Перед нами — только что увидевшая свет книга религиоведа Бориса Фаликова, известного эксперта по новым религиозным движениям, а также по многим другим вопросам, связанным с религией в современном мире. Пишет он о них много и часто, — правда, скорее в публицистическом, чем в строго академическом ключе, но со знанием дела и неизменной иронией. Основной сюжет «Величины качества» — эзотерические мотивы в искусстве и элементы искусства в эзотеризме XX века. Иногда автор говорит о вещах известных, — скажем, о «восточных» симпатиях писателей-битников или интересе Сэлинджера к дзен-буддизму, — но чаще вскрывает малоизвестную идейную подоплеку творчества тех, за которыми обычный читатель ничего такого не подозревает: о влиянии теософии на Кандинского, учения Гурджиева на Ежи Гротовского и Питера Брука, об оккультных увлечениях дадаистов, футуристов, сюрреалистов и т. д. Эта книга — хороший пример текста, родившегося в результате удачной встречи научных познаний автора с его личными увлечениями: так происходит, когда человек, знающий и любящий театр, литературу или живопись, начинает видеть в них то, чего не видят другие.

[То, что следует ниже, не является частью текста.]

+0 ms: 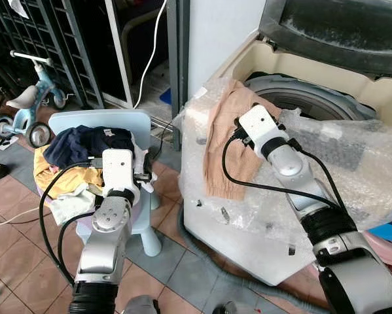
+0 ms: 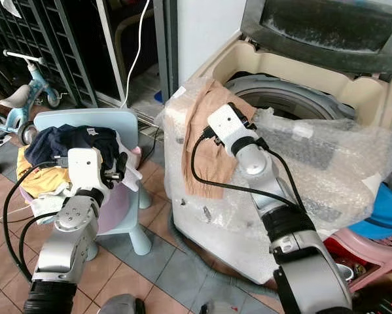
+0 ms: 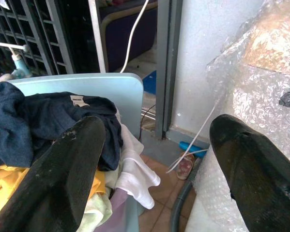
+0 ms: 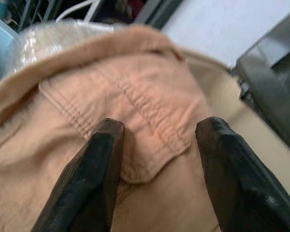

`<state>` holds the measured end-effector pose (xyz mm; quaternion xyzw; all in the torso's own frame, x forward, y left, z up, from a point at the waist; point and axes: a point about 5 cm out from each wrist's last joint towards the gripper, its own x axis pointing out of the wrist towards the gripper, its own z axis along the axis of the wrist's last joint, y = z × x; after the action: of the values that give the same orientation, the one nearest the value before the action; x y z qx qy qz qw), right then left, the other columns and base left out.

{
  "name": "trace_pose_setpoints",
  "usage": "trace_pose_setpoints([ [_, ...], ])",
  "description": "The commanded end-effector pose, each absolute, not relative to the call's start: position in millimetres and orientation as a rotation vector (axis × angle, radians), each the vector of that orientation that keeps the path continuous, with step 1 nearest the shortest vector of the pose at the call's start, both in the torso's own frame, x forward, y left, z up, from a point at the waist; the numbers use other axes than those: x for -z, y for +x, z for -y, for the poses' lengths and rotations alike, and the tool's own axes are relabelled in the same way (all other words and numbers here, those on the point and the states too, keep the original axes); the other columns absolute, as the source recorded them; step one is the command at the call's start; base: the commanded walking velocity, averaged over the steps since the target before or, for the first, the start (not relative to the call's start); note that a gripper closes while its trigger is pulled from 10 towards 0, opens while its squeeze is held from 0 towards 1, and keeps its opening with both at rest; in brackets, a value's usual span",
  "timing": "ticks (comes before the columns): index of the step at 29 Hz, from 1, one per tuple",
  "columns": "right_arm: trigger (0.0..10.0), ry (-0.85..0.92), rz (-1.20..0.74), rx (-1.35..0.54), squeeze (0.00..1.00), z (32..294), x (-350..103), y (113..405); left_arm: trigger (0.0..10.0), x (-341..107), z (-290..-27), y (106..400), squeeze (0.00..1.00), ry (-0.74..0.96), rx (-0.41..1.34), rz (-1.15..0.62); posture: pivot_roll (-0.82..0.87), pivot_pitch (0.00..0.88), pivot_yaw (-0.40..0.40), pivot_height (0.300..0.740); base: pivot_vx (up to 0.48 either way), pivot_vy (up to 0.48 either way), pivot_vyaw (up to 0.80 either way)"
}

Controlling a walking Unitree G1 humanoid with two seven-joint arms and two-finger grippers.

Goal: Clothes washing

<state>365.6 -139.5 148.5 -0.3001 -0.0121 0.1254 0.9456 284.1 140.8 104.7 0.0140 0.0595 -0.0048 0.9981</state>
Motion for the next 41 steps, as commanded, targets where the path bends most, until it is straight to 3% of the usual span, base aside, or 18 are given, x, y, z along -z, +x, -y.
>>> trace_pose_setpoints([
  [1,0.0,-0.584,-0.016,-0.236,1.00,144,-146,367,10.0,-108,-140,285,0.00,0.027,0.009,-0.107,-0.04,0.000,0.001,0.740,0.000,0.000,0.00],
  [5,0.0,-0.574,-0.054,-0.230,1.00,146,-140,365,10.0,-107,-140,285,0.00,0.027,0.009,-0.109,-0.04,0.000,-0.001,0.740,0.000,0.000,0.00],
  [6,0.0,-0.560,-0.069,-0.231,0.00,147,-137,365,10.0,-107,-140,285,0.00,0.027,0.008,-0.110,-0.04,0.000,-0.002,0.740,0.000,0.000,0.00],
  [29,0.0,-0.459,-0.043,-0.173,0.00,154,-145,370,10.0,-107,-140,285,0.00,0.031,0.002,-0.110,-0.04,0.000,-0.003,0.740,0.000,0.000,0.00],
  [41,0.0,-0.410,0.198,0.004,0.00,188,-230,398,10.0,-109,-141,286,0.00,0.026,0.006,-0.086,-0.05,0.000,-0.008,0.740,0.000,0.000,0.00],
])
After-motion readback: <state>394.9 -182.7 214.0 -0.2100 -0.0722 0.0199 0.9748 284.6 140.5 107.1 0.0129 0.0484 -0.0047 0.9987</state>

Обычно разговор о книге начинают с ее достоинств. Это прежде всего сама постановка проблемы: влияние «несерьезной» эзотерики на что-либо еще, будь то «серьезная» религия, философия или, как в данном случае, искусство, отвергается столь часто, что стало почти что «маленьким грязным секретом», о котором не принято говорить вслух, даже когда всё очевидно. Автор это влияние не только констатирует, но и проблематизирует, ставя вопрос о природе художественного творчества и сложном характере современной религиозности. Книга оставляет после себя приятное ощущение слаженности, сыгранности персонажей между собой: вы часто сталкиваетесь со знакомыми именами и тут же узнаете о них что-то новое. Кафка наносит визит основателю антропософии Рудольфу Штайнеру и решает остаться перманентно несчастным; Кроули выступает с эротическим шоу в России; автор «Черного квадрата» грызется с Петром Успенским, последователем Гурджиева. В какой-то момент к читателю приходит цельное и ясное переживание взаимосвязи между всеми и всем, равно как и осознание того, что да, эзотеризм и восточные религии действительно «пролезли во все щели» искусства XX века — как и хотел показать автор. Такая «цельность взгляда», несмотря на всю калейдоскопическую пестроту книги, пожалуй, один из основных ее плюсов.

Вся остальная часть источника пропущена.